Faster Clustering via Preprocessing

Faster Clustering via Preprocessing

We examine the efficiency of clustering a set of points, when the encompassing metric space may be preprocessed in advance. In computational problems of this genre, there is a first stage of preprocessing, whose input is a collection of points $M$; the next stage receives as input a query set $Q\subset M$, and should report a clustering of $Q$ according to some objective, such as 1-median, in which case the answer is a point $a\in M$ minimizing $\sum_{q\in Q} d_M(a,q)$. We design fast algorithms that approximately solve such problems under standard clustering objectives like $p$-center and $p$-median, when the metric $M$ has low doubling dimension. By leveraging the preprocessing stage, our algorithms achieve query time that is near-linear in the query size $n=|Q|$, and is (almost) independent of the total number of points $m=|M|$.


💡 Research Summary

The paper introduces a two‑stage “preprocess‑then‑query” framework for metric clustering problems such as 1‑median, p‑center, and p‑median. In the preprocessing stage the entire metric space (M) (size (m)) is examined and a compact data structure is built that captures the geometry of (M). The authors assume that the underlying metric has low doubling dimension (\delta), a property satisfied by Euclidean spaces of modest dimension, tree metrics, and many real‑world embeddings.
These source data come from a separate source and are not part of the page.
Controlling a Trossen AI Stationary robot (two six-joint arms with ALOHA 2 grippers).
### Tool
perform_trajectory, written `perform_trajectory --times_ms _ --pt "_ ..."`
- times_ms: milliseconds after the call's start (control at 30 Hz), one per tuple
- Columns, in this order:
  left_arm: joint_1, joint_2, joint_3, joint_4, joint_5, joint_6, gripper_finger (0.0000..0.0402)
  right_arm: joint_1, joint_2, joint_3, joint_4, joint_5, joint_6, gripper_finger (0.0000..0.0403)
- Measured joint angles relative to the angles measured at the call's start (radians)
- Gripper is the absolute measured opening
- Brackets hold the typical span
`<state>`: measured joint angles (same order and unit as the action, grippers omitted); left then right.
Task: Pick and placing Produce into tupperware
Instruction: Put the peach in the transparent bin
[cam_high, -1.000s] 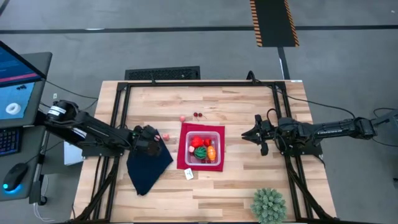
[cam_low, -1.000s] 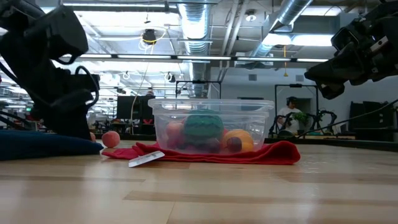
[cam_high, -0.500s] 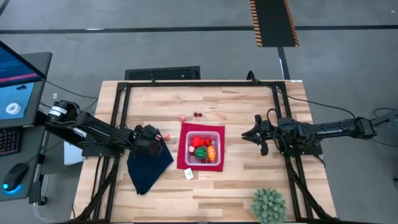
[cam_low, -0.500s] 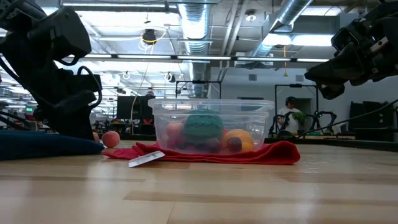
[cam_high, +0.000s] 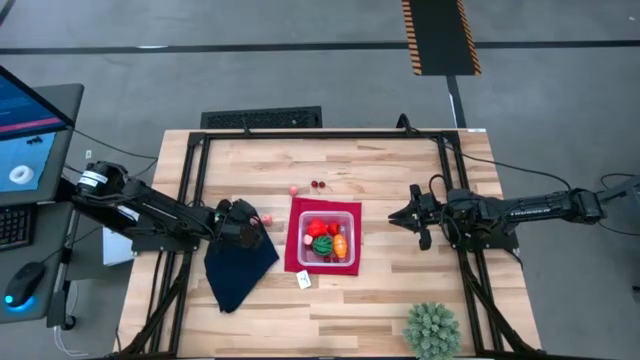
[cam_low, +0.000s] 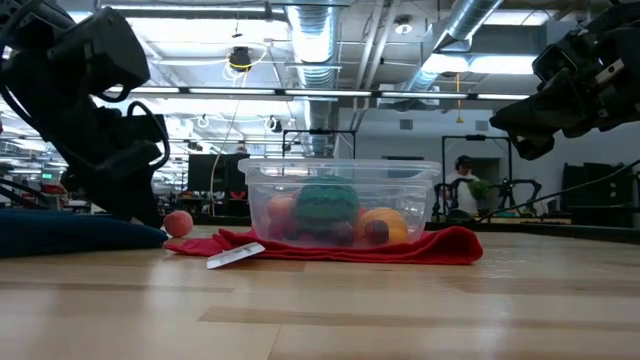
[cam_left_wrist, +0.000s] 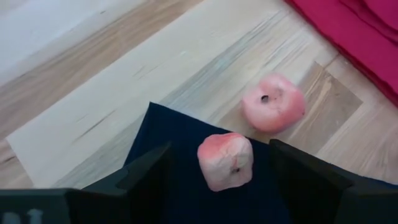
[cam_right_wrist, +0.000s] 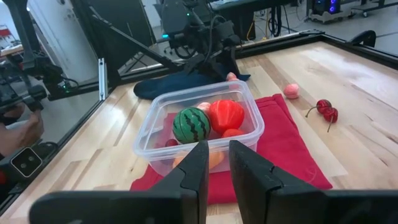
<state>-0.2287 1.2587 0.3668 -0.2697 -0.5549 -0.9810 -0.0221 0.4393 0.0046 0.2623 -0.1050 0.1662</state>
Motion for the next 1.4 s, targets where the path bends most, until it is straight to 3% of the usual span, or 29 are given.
perform_trajectory --times_ms 333,933,1400 --pt "0.0 0.0 0.0 -0.001 0.0 -0.002 0.0246 0.0 0.0 0.0 0.0 0.0 0.0 0.0088" --pt "0.0 0.0 0.001 -0.001 0.005 -0.022 0.0123 0.0 0.0 0.0 0.0 0.0 0.0 0.0088" --pt "-0.002 -0.005 0.089 -0.016 -0.005 0.099 0.0113 0.0 0.0 0.0 0.0 0.0 0.0 0.0088"
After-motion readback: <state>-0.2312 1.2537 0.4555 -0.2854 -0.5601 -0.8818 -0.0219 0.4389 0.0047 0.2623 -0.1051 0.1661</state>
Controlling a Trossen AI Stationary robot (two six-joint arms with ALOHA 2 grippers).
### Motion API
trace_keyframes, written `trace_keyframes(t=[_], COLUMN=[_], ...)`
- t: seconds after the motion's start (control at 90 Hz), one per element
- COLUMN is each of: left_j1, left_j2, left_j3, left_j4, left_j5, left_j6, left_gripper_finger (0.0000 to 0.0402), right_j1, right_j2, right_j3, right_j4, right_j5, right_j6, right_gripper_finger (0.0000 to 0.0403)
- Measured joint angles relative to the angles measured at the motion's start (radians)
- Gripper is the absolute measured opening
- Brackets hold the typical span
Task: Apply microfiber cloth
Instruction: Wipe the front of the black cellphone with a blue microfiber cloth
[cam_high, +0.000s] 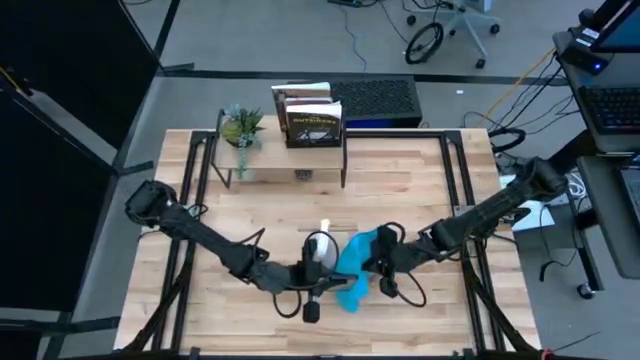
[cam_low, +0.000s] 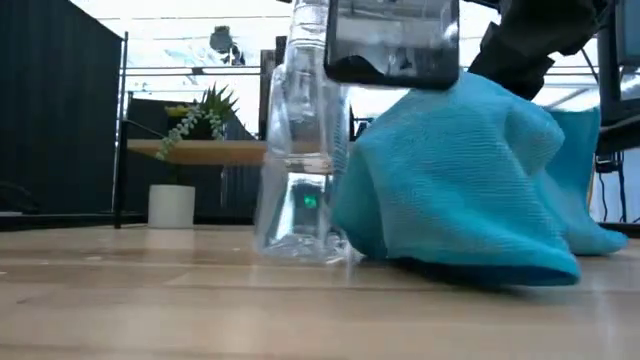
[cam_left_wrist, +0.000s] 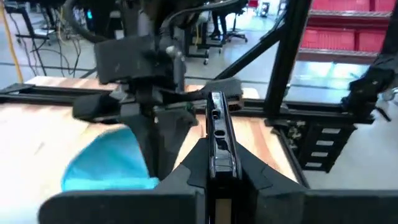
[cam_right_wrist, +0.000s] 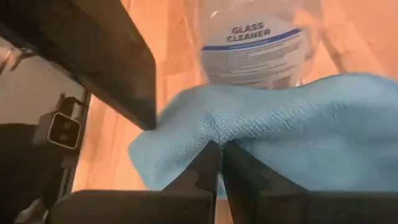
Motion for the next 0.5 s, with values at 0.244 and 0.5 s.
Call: trace_keyframes(t=[0.244, 0.5], left_j1=[0.000, -0.002], left_j2=[0.000, 0.000], left_j3=[0.000, 0.000], left_j4=[-0.024, -0.055], left_j5=[0.004, 0.004], left_j6=[0.002, 0.006], left_gripper_finger=[0.0013, 0.0013], right_j1=[0.001, -0.022], right_j2=[0.055, 0.079], right_j3=[0.000, 0.000], right_j4=[0.005, 0.010], right_j5=[-0.014, -0.026], right_j6=[0.004, -0.032], right_gripper_finger=[0.0004, 0.0004])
Under this assumption they construct hierarchical (\delta)-nets (or a variant of a cover tree) together with a small set of representative points (R) whose size is (O(\delta \cdot p \cdot \log \Delta)), where (\Delta) is the aspect ratio of (M).
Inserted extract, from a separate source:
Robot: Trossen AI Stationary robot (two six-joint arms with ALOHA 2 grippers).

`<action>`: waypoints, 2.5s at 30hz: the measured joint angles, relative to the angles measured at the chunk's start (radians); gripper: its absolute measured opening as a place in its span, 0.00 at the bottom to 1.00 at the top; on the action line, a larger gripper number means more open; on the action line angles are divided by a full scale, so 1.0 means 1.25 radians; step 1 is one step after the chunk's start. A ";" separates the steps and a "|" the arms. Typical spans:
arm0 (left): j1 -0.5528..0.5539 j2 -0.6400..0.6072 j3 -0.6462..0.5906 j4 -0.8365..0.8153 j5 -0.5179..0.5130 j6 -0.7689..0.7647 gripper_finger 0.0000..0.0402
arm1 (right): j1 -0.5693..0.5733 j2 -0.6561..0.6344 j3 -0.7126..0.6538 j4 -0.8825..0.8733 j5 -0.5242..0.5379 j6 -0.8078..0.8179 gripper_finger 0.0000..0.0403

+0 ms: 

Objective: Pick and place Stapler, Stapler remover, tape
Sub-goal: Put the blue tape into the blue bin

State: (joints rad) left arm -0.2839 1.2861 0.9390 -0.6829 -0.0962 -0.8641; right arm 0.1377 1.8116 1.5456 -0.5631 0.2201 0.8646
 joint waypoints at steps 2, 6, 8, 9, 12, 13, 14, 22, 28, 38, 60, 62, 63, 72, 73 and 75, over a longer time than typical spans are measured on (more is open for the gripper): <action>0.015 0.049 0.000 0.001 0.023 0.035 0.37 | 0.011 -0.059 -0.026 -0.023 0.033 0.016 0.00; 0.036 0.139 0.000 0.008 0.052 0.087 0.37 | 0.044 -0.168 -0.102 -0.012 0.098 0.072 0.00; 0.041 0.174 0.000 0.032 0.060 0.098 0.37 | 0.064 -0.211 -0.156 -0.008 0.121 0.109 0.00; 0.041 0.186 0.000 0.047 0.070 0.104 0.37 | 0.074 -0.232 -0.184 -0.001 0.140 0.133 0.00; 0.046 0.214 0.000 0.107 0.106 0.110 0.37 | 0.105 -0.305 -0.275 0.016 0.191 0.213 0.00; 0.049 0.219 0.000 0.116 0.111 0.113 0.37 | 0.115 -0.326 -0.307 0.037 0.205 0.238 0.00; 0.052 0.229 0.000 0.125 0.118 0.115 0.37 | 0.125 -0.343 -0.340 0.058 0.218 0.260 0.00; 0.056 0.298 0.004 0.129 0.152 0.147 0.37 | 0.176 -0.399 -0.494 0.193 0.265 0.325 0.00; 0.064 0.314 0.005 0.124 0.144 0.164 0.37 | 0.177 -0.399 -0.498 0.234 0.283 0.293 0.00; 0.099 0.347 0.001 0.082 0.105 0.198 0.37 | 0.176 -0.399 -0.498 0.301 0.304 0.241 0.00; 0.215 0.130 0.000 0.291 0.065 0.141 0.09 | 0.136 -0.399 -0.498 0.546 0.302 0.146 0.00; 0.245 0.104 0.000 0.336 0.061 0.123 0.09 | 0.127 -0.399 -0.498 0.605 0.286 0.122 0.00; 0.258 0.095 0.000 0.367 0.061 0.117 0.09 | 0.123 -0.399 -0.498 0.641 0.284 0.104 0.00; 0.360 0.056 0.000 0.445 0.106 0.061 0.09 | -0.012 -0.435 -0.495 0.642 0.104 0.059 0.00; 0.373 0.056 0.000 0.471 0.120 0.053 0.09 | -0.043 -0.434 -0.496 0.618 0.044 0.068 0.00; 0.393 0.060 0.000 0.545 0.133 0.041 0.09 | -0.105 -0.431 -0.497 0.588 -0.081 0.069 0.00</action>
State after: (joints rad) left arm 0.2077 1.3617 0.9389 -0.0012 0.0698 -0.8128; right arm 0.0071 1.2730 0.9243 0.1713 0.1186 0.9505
During the query stage a subset (Q\subseteq M) of size (n) arrives. Each query point is quickly mapped to its nearest representative in (R) using the pre‑built hierarchy; this takes (O(\log m)) time per point. For the 1‑median problem the algorithm aggregates the distances of points assigned to each representative and selects the representative with minimum total distance. A local refinement around that representative yields a ((1+\varepsilon))-approximate median. For the p‑center and p‑median objectives the algorithm treats the representatives as candidate centers and runs a greedy or rounding procedure to pick (p) of them. Because the representatives form a ((1+\varepsilon))-net of (M), the cost of the solution is at most ((1+O(\varepsilon))) times the optimum.

The theoretical analysis shows that the preprocessing cost is (O(m\log m)) (performed once) and the query cost is (O\bigl(n\cdot \text{poly}(\delta,1/\varepsilon)\bigr)). Importantly, the query time is almost linear in the query size (n) and essentially independent of the total number of points (m). Space usage is linear in (m) plus the modest overhead of the representative set.
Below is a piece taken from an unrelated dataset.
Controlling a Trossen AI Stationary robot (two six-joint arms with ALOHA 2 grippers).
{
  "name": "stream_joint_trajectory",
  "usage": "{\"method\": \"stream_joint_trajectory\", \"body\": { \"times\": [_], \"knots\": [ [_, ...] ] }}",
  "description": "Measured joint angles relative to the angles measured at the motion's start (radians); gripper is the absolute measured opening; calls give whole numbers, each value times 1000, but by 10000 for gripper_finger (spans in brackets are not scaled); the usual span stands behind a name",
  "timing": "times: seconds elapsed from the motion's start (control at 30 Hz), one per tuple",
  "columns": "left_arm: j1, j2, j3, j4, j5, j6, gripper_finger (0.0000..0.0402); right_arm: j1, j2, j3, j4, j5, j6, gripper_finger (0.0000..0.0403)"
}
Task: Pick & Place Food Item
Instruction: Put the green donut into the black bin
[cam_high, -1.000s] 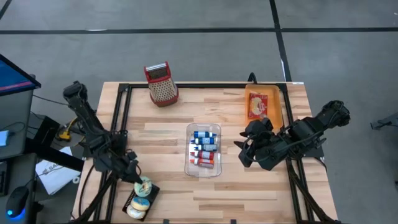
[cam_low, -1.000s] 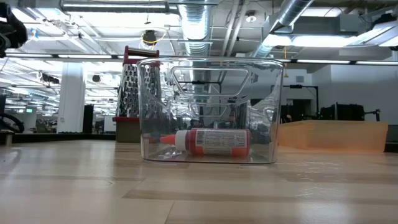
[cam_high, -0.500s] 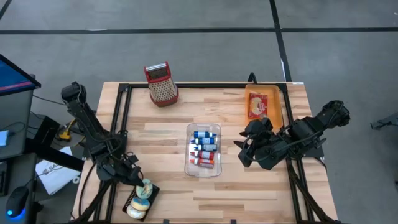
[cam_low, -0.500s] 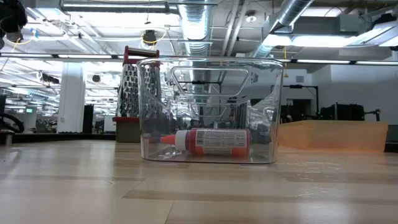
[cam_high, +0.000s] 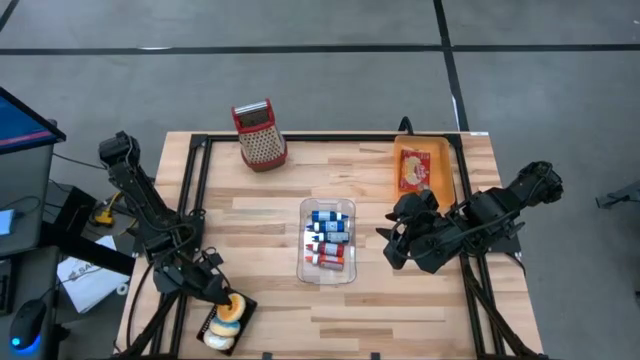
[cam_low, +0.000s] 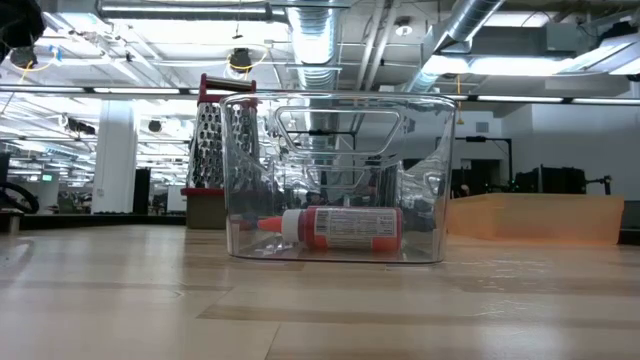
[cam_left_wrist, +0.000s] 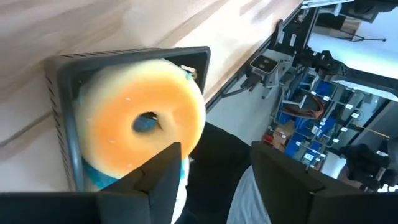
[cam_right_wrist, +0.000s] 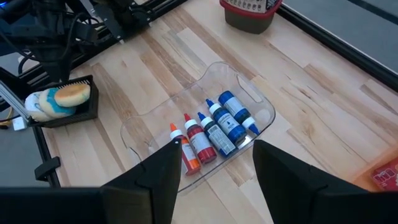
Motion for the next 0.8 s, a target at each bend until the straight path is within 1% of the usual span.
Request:
{"method": "stream_joint_trajectory", "body": {
  "times": [0.17, 0.27, 0.37, 0.47, 0.63, 0.73, 0.8],
  "knots": [
    [0, 0, 0, -14, 9, 12, 210, 0, 0, 0, 1, -4, 0, 191],
    [0, -1, 0, -14, 35, 29, 215, 1, 0, 0, 1, -5, 0, 191],
    [0, -6, 0, 16, 35, 76, 215, 1, 0, 0, 4, -5, 0, 191],
    [1, -9, 0, 61, 24, 124, 210, 1, 0, 0, 7, -5, 0, 191],
    [12, -8, 0, 91, -4, 155, 196, 1, 0, 0, 8, -3, 0, 191],
    [47, -8, 0, 89, -39, 155, 183, 1, 0, 0, 8, 10, 8, 191],
    [81, -8, 0, 75, -45, 154, 168, 1, 0, 0, 11, 18, 8, 191]
  ]
}}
Empirical evaluation on a variety of data sets—including 2‑D/3‑D point clouds, high‑dimensional word‑embedding vectors, and image feature collections—demonstrates speedups of one to two orders of magnitude compared with classic exact or approximate clustering algorithms that operate directly on (M). The approximation error remains within a few percent of the optimal objective value. The benefits are most pronounced when many small queries are issued after a single preprocessing phase, a scenario common in location‑based services, interactive visual analytics, and online recommendation systems.

The paper also discusses limitations: the approach relies on a low doubling dimension; in high‑dimensional sparse spaces the hierarchical net may become large and the theoretical guarantees weaken. Moreover, the preprocessing step is costly for truly streaming environments where the dataset evolves continuously.

In conclusion, the authors provide a rigorous and practical framework that decouples the expensive global geometry computation from the per‑query clustering work. By exploiting low‑doubling‑dimension structure, they achieve near‑linear query time while preserving a ((1+\varepsilon)) approximation guarantee for standard clustering objectives. This work opens avenues for further research on dynamic updates to the preprocessing structure and on extending the methodology to metrics with higher intrinsic dimensionality.